ABOUT THIS TASK -> Print every line of the listing exactly, please.

RECORDS SUPPLIED ->

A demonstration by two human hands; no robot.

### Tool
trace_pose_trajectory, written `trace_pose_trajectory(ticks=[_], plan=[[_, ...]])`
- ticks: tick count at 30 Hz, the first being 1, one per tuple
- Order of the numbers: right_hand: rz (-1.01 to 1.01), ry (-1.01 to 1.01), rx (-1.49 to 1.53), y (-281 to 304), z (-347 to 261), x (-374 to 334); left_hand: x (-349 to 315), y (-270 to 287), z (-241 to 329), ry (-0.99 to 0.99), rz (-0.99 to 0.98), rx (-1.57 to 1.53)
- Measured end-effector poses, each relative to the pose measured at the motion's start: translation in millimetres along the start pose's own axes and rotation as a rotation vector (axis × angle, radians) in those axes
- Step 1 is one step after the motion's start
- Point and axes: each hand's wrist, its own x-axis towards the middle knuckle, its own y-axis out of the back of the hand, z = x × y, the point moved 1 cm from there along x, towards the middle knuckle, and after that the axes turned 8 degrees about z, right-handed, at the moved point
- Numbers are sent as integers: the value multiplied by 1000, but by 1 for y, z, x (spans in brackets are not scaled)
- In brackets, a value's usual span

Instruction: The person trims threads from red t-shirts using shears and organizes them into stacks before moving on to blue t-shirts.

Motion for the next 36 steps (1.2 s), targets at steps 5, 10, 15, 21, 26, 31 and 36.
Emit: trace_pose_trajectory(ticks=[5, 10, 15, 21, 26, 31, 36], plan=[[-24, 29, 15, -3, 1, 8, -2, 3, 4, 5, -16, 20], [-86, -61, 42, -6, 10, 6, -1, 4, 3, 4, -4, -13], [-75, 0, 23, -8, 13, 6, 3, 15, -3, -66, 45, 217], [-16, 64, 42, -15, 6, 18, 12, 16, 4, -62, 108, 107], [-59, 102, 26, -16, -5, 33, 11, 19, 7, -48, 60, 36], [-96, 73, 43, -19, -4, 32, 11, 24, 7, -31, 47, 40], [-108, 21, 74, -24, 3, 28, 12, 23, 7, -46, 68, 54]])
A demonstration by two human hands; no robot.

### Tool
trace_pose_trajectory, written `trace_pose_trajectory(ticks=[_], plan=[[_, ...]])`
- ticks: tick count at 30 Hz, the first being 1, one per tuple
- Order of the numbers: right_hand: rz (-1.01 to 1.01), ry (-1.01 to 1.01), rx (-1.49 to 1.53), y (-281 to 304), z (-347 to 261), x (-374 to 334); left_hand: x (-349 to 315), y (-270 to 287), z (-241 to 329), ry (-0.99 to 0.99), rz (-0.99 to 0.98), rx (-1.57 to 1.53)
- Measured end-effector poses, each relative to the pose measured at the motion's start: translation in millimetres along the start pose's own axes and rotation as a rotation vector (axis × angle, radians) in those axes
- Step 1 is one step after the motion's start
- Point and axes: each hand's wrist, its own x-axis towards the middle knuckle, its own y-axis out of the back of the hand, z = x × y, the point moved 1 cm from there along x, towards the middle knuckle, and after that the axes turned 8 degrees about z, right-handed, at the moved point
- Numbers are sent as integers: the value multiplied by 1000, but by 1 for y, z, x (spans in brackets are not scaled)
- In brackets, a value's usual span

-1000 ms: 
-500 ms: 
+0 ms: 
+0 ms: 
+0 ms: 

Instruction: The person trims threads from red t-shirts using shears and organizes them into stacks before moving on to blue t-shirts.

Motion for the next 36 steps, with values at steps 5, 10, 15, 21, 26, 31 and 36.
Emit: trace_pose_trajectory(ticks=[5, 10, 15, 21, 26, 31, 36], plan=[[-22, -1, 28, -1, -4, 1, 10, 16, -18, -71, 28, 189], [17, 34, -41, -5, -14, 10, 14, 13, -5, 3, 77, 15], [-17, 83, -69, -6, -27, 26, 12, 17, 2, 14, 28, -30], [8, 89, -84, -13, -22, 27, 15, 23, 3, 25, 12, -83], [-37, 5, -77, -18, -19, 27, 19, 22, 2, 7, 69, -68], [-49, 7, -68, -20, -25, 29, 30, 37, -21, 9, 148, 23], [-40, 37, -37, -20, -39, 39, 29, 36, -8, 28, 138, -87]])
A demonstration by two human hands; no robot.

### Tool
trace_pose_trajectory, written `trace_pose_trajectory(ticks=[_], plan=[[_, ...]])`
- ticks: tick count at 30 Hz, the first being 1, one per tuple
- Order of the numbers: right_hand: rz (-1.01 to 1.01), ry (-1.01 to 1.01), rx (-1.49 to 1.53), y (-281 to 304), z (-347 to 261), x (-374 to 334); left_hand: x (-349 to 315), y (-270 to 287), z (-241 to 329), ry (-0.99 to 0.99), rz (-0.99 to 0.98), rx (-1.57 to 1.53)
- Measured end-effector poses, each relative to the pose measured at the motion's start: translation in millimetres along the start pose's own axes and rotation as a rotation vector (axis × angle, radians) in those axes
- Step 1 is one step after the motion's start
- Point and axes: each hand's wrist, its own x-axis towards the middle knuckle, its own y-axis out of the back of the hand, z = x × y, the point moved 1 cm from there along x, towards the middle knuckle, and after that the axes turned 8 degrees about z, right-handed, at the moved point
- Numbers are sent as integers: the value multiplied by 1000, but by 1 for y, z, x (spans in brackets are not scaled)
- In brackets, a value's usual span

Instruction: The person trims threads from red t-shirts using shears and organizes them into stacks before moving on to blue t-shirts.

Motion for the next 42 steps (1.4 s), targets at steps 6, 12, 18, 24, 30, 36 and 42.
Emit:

SOLUTION TO THIS TASK ->
A demonstration by two human hands; no robot.

### Tool
trace_pose_trajectory, written `trace_pose_trajectory(ticks=[_], plan=[[_, ...]])`
- ticks: tick count at 30 Hz, the first being 1, one per tuple
- Order of the numbers: right_hand: rz (-1.01 to 1.01), ry (-1.01 to 1.01), rx (-1.49 to 1.53), y (-281 to 304), z (-347 to 261), x (-374 to 334); left_hand: x (-349 to 315), y (-270 to 287), z (-241 to 329), ry (-0.99 to 0.99), rz (-0.99 to 0.98), rx (-1.57 to 1.53)
- Measured end-effector poses, each relative to the pose measured at the motion's start: translation in millimetres along the start pose's own axes and rotation as a rotation vector (axis × angle, radians) in those axes
- Step 1 is one step after the motion's start
- Point and axes: each hand's wrist, its own x-axis towards the middle knuckle, its own y-axis out of the back of the hand, z = x × y, the point moved 1 cm from there along x, towards the middle knuckle, and after that the axes turned 8 degrees about z, right-handed, at the moved point
- Numbers are sent as integers: the value multiplied by 1000, but by 1 for y, z, x (spans in brackets are not scaled)
- In brackets, a value's usual span

Instruction: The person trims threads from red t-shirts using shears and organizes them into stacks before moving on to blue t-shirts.

Motion for the next 36 steps (1.2 s), targets at steps 5, 10, 15, 21, 26, 31 and 36.
Emit: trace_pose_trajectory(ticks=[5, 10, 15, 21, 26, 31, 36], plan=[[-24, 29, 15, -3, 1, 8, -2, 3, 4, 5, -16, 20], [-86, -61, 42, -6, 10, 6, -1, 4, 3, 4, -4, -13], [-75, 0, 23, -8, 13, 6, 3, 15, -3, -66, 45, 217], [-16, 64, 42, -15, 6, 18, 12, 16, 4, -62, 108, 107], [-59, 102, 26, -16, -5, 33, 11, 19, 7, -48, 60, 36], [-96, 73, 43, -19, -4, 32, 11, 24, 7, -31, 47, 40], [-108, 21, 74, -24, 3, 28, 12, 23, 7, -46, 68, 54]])
A demonstration by two human hands; no robot.

### Tool
trace_pose_trajectory, written `trace_pose_trajectory(ticks=[_], plan=[[_, ...]])`
- ticks: tick count at 30 Hz, the first being 1, one per tuple
- Order of the numbers: right_hand: rz (-1.01 to 1.01), ry (-1.01 to 1.01), rx (-1.49 to 1.53), y (-281 to 304), z (-347 to 261), x (-374 to 334); left_hand: x (-349 to 315), y (-270 to 287), z (-241 to 329), ry (-0.99 to 0.99), rz (-0.99 to 0.98), rx (-1.57 to 1.53)
- Measured end-effector poses, each relative to the pose measured at the motion's start: translation in millimetres along the start pose's own axes and rotation as a rotation vector (axis × angle, radians) in those axes
- Step 1 is one step after the motion's start
- Point and axes: each hand's wrist, its own x-axis towards the middle knuckle, its own y-axis out of the back of the hand, z = x × y, the point moved 1 cm from there along x, towards the middle knuckle, and after that the axes turned 8 degrees about z, right-handed, at the moved point
- Numbers are sent as integers: the value multiplied by 1000, but by 1 for y, z, x (spans in brackets are not scaled)
- In brackets, a value's usual span

-1000 ms: 
-500 ms: 
+0 ms: 
+0 ms: 
+0 ms: 

Instruction: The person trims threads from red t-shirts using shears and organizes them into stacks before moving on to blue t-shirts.

Motion for the next 36 steps, with values at steps 5, 10, 15, 21, 26, 31 and 36.
Emit: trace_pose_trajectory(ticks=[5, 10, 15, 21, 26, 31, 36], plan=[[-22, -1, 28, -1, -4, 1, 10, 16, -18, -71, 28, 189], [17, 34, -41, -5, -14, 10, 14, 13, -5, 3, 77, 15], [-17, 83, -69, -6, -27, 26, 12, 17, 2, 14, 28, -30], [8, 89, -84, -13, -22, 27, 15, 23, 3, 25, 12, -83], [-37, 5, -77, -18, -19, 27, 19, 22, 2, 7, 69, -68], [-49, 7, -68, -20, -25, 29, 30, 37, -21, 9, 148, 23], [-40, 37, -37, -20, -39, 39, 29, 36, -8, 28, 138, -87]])
A demonstration by two human hands; no robot.

### Tool
trace_pose_trajectory, written `trace_pose_trajectory(ticks=[_], plan=[[_, ...]])`
- ticks: tick count at 30 Hz, the first being 1, one per tuple
- Order of the numbers: right_hand: rz (-1.01 to 1.01), ry (-1.01 to 1.01), rx (-1.49 to 1.53), y (-281 to 304), z (-347 to 261), x (-374 to 334); left_hand: x (-349 to 315), y (-270 to 287), z (-241 to 329), ry (-0.99 to 0.99), rz (-0.99 to 0.98), rx (-1.57 to 1.53)
- Measured end-effector poses, each relative to the pose measured at the motion's start: translation in millimetres along the start pose's own axes and rotation as a rotation vector (axis × angle, radians) in those axes
- Step 1 is one step after the motion's start
- Point and axes: each hand's wrist, its own x-axis towards the middle knuckle, its own y-axis out of the back of the hand, z = x × y, the point moved 1 cm from there along x, towards the middle knuckle, and after that the axes turned 8 degrees about z, right-handed, at the moved point
- Numbers are sent as integers: the value multiplied by 1000, but by 1 for y, z, x (spans in brackets are not scaled)
- In brackets, a value's usual span

Instruction: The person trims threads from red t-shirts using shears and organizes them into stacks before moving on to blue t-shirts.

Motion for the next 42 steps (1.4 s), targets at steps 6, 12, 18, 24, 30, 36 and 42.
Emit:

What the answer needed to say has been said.